The ability to analyze this huge volume of data is the fuel that will enable automotive manufacturers and suppliers to see patterns they can use to develop a range of innovative services. In addition to fostering convenience and enabling sophisticated target marketing, new services might improve safety for drivers, passengers and pedestrians. Manufacturers might employ analytics to develop or monetize new business models or determine which makes and models of connected vehicles to outfit with the most advanced features. The possibilities are endless.
Building a Technology Infrastructure
Serving customers with contextually relevant and intelligent messages like those in the initial example will require three components: Big data analytics, real-time “streaming” analytics and the ability to serve recommendations in real time.
- Big data analytics: Analysis of data from the connected vehicle will start with the ability to quickly ingest and process massive amounts of relevant data using a Hadoop environment. The analysis itself demands a collection of predictive models with recorded probabilities, segment rankings and other indicators about customers that segment or prioritize recommendations for individuals. Analytic models can also be used to predict drivers’ odds of responding to offers and can be updated based on the driver’s response.
- Streaming analytics and recommendation engine: Streaming analytics processes ingested events in real time. By taking streaming event data, such as a car’s every changing location, and putting it into a recommendation engine, marketers can provide the driver with ideal suggestions based on his or her location and likely response. The results (Yes, the driver stopped for gas and received the discounted concert ticket) can be used to update scoring models to give the company a better training data set to refine the models.
In addition to implementing sophisticated technologies, automakers will also need to promote a culture of data democracy within their organizations to use predictive insights to create business and end-customer value, improve customer service, and boost staff productivity.

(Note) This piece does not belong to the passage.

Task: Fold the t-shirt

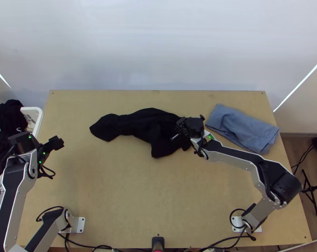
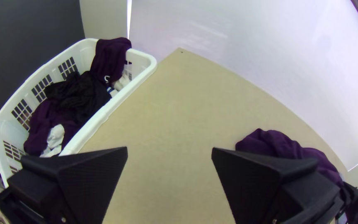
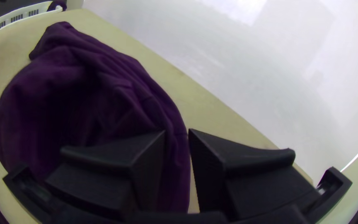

Building such a culture starts with support from executive leadership. Leaders will need to ensure that cross-functional teams have access to data, analytics tools and the insights that come out of business analysis. They will also need to make sure that such analysis supports company objectives, such as “creating the safest vehicles on the road.”
Cross-team collaboration in the design of the data management system, reporting and analysis tools are also essential. Data democracy will fail to materialize if end users, analysts and business unit managers can’t get the information they need. Ensuring such collaboration means that everyone will need to cooperate to articulate requirements, use cases and service level agreements with one another.
Having the right mix of self-service tools, clean, standardized data, analytical data warehouses and processes in place so teams can get to work is also paramount.
The final ingredient is the right mix of people. To solve customer and business problems using analytics, auto manufacturers must place people in hybrid roles with domain expertise in their company’s business, technical skills, analytics expertise and communications skills.
The right mix of technology and changes to the corporate culture will give automotive manufacturers the wherewithal to have two-way communication with connected vehicles. This conversation will give automotive and parts manufacturers the feedback they need to continually come up with new ways to make the in-vehicle experience of drivers and passengers safer, more enjoyable and hassle-free while achieving greater profitability for themselves.